Message: Running C:\Program Files\VSoft Technologies\ContinuaCI Agent\hg\hg.exe 
with arguments "clone --noupdate \\PHUS-TFSAGT01\ContinuaCISHare\Rc\b36e5ccf 
D:\CI_AWS\Repos\b36e5ccf --config ui.username=Continua --config 
"web.cacerts=C:\Program Files\VSoft Technologies\ContinuaCI Agent\hg\hgrc.d\cacert.pem" 
--noninteractive --encoding cp1252" on agent failed with return code 255 and error output: 
"abort: repository \\PHUS-TFSAGT01\ContinuaCISHare\Rc\b36e5ccf not found!"

Stack Trace:    at Continua.Shared.Utils.Mercurial.Run(ProcessArguments args, String workingFolder, Func`2 checkResult, Boolean runRecoverIfRequired, Boolean allowTermination, Nullable`1 timeoutInSecs)    
at Continua.Shared.Utils.Mercurial.Clone(String remoteUrl, String localUrl)    
at Continua.Modules.Builds.Agent.FileSync.AgentRepositoryCache.<>c__DisplayClass18_0.<SyncFrom>b__1()    at Continua.Shared.Utils.ReadWriteLockList`1.WithWriteLock(TId id, CancellationTokenSource cancelTokenSource, Action action)    
at Continua.Modules.Builds.Agent.FileSync.AgentRepositoryCache.SyncFrom(String cacheRevision)    at Continua.Modules.Builds.Agent.AgentRepositoryHelper.SyncCache(String cacheRevision)    
at Continua.Modules.Builds.Agent.AgentBuildHelper.SyncRepoCache(BuildRepositoryDTO buildRepositoryDTO, AgentRepositoryHelper repositoryHelper)    
at Continua.Modules.Builds.Agent.AgentBuildHelper.SyncSourceFromServer(IEnumerable`1 rules, AgentWorkspaceSyncContext workspaceCtx)    
at Continua.Modules.Builds.Agent.AgentBuildHelper.InitialiseWorkspaceOnAgent(IAgentCallbackProxy proxy, TransportContextDTO source, Guid callId)

.


(Dave Sparks) #2

Hi,

We haven’t seen this issue before and have not been able to reproduce it in initial tests.

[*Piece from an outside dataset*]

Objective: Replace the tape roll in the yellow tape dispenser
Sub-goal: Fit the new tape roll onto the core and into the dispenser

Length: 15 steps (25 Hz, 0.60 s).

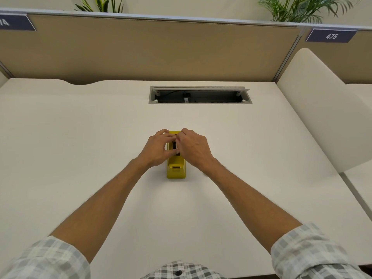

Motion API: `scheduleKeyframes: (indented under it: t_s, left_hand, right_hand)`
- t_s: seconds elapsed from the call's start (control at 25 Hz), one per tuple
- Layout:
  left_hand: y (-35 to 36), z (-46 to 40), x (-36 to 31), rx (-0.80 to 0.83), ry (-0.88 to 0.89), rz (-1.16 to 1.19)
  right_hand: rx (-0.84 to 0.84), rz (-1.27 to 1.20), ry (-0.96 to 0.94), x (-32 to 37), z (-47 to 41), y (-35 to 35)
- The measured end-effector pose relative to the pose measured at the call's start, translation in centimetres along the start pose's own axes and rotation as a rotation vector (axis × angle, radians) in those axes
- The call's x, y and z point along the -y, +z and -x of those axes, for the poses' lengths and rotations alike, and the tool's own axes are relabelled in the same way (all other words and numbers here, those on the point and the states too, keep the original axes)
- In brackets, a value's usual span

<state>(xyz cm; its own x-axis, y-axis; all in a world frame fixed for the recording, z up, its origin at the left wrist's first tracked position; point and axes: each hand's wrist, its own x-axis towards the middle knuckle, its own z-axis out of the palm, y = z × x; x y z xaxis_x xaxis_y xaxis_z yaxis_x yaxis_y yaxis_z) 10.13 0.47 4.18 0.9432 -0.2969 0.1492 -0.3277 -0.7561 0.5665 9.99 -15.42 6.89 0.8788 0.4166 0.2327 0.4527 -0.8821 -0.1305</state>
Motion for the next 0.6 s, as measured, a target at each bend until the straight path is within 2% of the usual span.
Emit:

The hg clone error message implies that the path \\PHUS-TFSAGT01\ContinuaCISHare\Rc\b36e5ccf has been deleted, the .hg folder within deleted, or the agent does not have access to it. As this is a clone rather than a pull then this is the first time the repository has been used on this agent since it was created or last reset. Is this a new agent or a new repository?

One reason that the folder may have been deleted on the server is due to a repository reset. Is it possible that changes were made to the repository settings while the build was running? Editing some properties such as the repository URL can cause the repository to be reset.

Which repository type are you using? Can you send us full details of the repository settings (either as with private urls etc. redacted) so that we can set up a similar scenario to test with?


(Aszuul) #3

Certainly.

no changes were made to the repository yesterday. This server is currently acting as the continua client and an agent. so the repository and both temp repositories would have been on the same machine. The repository has existed for a month or so, and has been used without issue until this error.

here are the repository settings:

image

TFS Version: ‘TFS 2017 and later’

image

Thanks!


(Vincent Parrett) #4

Did you check that the PHUS-TFSAGT01\ContinuaCISHare share still exists on the server, and that the user the agent service runs under has permission to access it. Is it possible you network admins changed a group permission that could affect this?


(Dave Sparks) #5

Hi,

We have done some testing with the TFS repository and cannot find any way that a changeset would cause the Mercurial repository folder to be clear or deleted.

Is this error reproducible? If so, can you enable debug logging on both the server and agent and restart both services. Once the error occurs send a copy on the log files to me as a direct message or via email to support at finalbuilder.com.


(Aszuul) #6

Sorry for the delay, I am able to repeat the error. It occurs every time I trigger two separate builds within the same repository polling window. I’ve sent the logs, and look forward to your response.


(Dave Sparks) #7

Hi,

Thank you for sending the log files. This has helped us to find the cause of your issue. We have been working on a fix today and plan to release a new version on Wednesday.


(Aszuul) #8

Fantastic! thank you!